▶ **Try it**
Pull out every line below holding the word "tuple".

Stored items from a collection:
────────────────
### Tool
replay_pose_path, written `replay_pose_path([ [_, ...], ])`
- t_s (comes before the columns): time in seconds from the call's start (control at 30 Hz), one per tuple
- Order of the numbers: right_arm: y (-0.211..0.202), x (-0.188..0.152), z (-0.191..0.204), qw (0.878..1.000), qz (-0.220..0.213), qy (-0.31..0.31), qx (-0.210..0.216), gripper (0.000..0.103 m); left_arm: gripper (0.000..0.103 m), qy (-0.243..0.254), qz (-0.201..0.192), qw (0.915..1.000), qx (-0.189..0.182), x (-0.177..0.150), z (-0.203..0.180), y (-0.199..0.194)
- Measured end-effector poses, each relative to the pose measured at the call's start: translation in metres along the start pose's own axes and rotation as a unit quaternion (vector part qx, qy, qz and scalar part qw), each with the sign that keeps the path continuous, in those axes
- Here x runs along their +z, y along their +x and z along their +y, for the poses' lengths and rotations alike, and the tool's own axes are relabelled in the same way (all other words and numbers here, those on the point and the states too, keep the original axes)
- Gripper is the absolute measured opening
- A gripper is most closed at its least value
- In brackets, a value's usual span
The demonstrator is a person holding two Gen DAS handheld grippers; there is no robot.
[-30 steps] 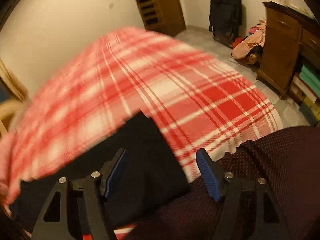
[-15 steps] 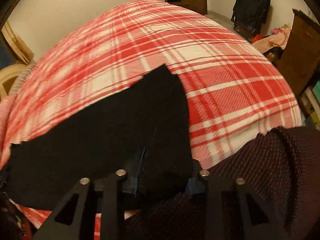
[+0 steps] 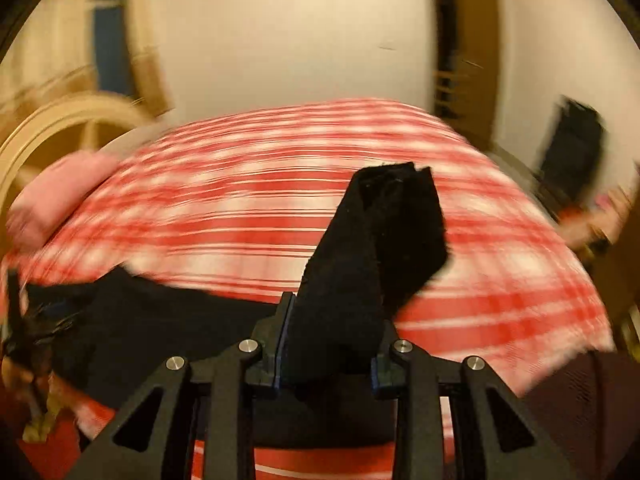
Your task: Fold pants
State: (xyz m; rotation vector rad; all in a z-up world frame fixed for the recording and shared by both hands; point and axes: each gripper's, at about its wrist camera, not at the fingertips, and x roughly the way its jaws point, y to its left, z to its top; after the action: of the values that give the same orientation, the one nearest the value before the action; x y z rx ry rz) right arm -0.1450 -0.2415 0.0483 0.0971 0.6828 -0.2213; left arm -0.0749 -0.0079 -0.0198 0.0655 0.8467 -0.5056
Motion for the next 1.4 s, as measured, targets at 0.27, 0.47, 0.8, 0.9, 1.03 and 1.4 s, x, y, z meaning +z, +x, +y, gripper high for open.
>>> replay_pose_path([
  [0.27,0.051,-0.042,0.149,0.987,0.012,-0.144,0.065,0.031,0.099,0.001,-0.010,0.9997,0.022,-0.006,0.015,-0.006],
  [0.47,0.078,-0.087,0.203,0.975,0.019,-0.221,0.031,0.036,0.099,-0.008,-0.004,0.9995,0.031,-0.012,0.027,-0.002],
  [0.8,0.076,-0.100,0.204,0.972,0.020,-0.209,0.103,0.062,0.099,-0.007,0.002,0.9997,0.025,-0.015,0.027,0.004],
  [0.9,0.055,-0.089,0.187,0.965,0.016,-0.158,0.209,0.062,0.099,0.003,-0.001,0.9997,0.026,-0.013,0.024,0.002],
  [1.03,0.032,-0.063,0.127,0.961,-0.015,-0.043,0.274,0.062,0.099,0.009,-0.012,0.9996,0.022,-0.006,0.022,-0.003],
  [1.4,0.065,-0.057,-0.002,0.996,0.012,0.084,-0.026,0.041,0.099,0.071,-0.003,0.9952,-0.068,-0.006,-0.056,0.008],
])
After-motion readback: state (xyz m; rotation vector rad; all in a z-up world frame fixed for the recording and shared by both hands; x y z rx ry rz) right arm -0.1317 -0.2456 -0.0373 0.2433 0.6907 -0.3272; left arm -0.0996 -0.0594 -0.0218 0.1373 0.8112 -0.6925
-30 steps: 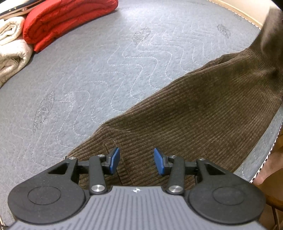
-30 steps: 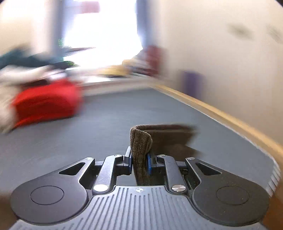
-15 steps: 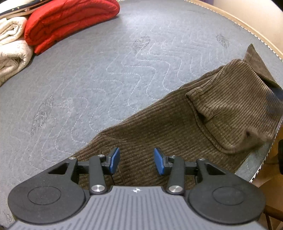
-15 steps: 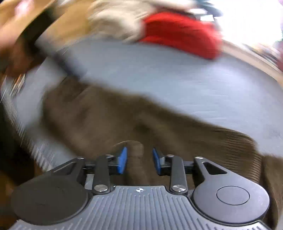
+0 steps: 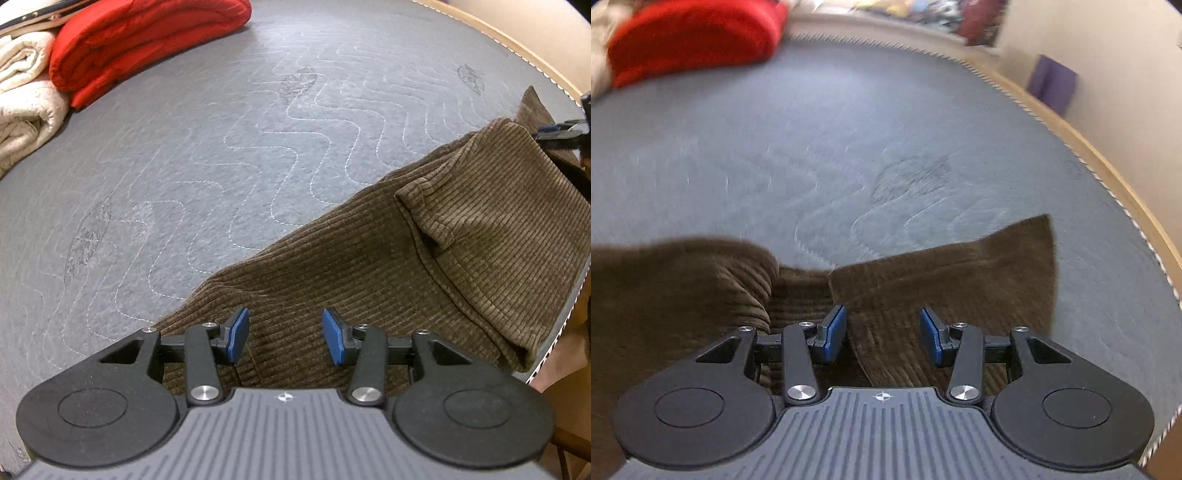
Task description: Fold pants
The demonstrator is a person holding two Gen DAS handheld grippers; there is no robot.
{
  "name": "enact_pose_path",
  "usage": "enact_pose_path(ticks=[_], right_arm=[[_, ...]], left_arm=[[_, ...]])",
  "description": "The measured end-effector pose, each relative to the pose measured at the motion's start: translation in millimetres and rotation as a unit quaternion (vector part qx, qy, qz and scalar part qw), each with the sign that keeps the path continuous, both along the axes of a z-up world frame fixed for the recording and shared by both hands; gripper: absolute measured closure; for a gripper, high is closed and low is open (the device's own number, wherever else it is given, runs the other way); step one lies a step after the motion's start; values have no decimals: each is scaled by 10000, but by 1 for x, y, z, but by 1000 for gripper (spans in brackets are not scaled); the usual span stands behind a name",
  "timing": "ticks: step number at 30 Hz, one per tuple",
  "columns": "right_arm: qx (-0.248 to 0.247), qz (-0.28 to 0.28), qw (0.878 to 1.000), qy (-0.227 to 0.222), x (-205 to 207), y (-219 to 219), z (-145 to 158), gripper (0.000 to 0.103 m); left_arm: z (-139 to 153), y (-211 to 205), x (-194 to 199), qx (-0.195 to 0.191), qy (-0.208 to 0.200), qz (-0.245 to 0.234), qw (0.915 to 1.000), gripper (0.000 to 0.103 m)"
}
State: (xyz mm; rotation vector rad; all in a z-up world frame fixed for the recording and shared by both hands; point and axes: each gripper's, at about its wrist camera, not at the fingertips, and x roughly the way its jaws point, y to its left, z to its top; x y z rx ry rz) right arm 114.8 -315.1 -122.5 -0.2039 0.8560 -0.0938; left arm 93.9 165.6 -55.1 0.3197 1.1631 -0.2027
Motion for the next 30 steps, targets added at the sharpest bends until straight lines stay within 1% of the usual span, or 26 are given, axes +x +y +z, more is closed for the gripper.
enact_pose_path(ticks=[2, 3, 4, 5, 6, 8, 9, 10, 11, 12, 13, 15, 16, 17, 18, 19, 20, 21, 23, 24, 25, 26, 27, 28, 29, 30], right_arm=[[-57, 28, 9999, 140, 12, 4, -9, 53], [-98, 65, 9999, 98, 16, 5, -12, 54], [-138, 67, 9999, 58, 16, 5, -10, 62], [-80, -20, 10000, 47, 16, -1, -5, 74], [26, -176, 9998, -23, 16, -6, 3, 93], [184, -610, 9970, -441, 9, -17, 30, 94], [284, -740, 9944, -697, 1, -17, 49, 94], [387, -786, 9915, -962, -7, -15, 66, 95], [464, -712, 9885, -1247, -19, -6, 87, 95], [549, -456, 9851, -1567, -36, 9, 109, 95], [660, -80, 9801, -1870, -54, 26, 127, 95], [796, 1061, 9623, -2376, -99, 75, 155, 95], [814, 1628, 9512, -2492, -121, 99, 161, 95], [881, 2192, 9398, -2468, -143, 124, 160, 95], [946, 2610, 9325, -2312, -159, 145, 154, 95], [997, 2972, 9274, -2041, -171, 165, 142, 95], [1042, 3318, 9241, -1584, -181, 185, 123, 94], [971, 3574, 9221, -1121, -187, 201, 102, 93], [560, 3853, 9209, -179, -196, 230, 53, 85], [415, 4025, 9143, 176, -201, 238, 33, 87], [288, 4150, 9087, 335, -206, 242, 22, 87], [107, 4257, 9043, 307, -212, 246, 17, 86], [2, 4356, 8999, 187, -219, 249, 19, 82], [-34, 4480, 8940, 84, -222, 249, 22, 74], [-79, 4531, 8914, -39, -224, 249, 25, 69], [-158, 4483, 8936, -183, -224, 248, 26, 56]], left_arm=[[-1, 2, 1, 10, 13, 37, 10000, 54], [-1, 2, 2, 14, 16, 53, 10000, 54], [-1, 3, 2, 23, 20, 69, 10000, 54], [-2, 3, 3, 39, 20, 79, 10000, 54], [-2, 4, 3, 51, 11, 86, 9999, 54], [2, 4, 4, 13, -39, 93, 9999, 54], [4, 4, 4, -29, -77, 86, 9999, 54], [7, 3, 3, -80, -124, 75, 9999, 54], [10, 2, 2, -136, -166, 64, 9997, 54], [12, 2, 2, -175, -188, 52, 9997, 54], [14, 0, 1, -202, -208, 31, 9996, 54], [16, -2, -2, -221, -236, -31, 9995, 54], [16, -2, -3, -220, -233, -48, 9995, 54], [15, -3, -4, -203, -225, -51, 9995, 54], [15, -2, -4, -180, -222, -43, 9996, 54], [15, -2, -5, -170, -219, -24, 9996, 54], [15, -1, -6, -183, -210, 6, 9996, 54], [16, 0, -6, -203, -199, 34, 9996, 54], [16, 2, -7, -207, -189, 73, 9996, 54], [16, 3, -8, -203, -191, 86, 9996, 54], [17, 4, -9, -213, -192, 101, 9995, 54], [17, 4, -10, -223, -190, 112, 9995, 54], [17, 5, -11, -226, -191, 110, 9995, 54], [17, 5, -11, -214, -189, 96, 9995, 54], [17, 5, -12, -190, -183, 79, 9996, 54], [17, 7, -13, -160, -174, 68, 9997, 54]])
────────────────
▶ **Result**
- t_s (comes before the columns): time in seconds from the call's start (control at 30 Hz), one per tuple
  "timing": "ticks: step number at 30 Hz, one per tuple",

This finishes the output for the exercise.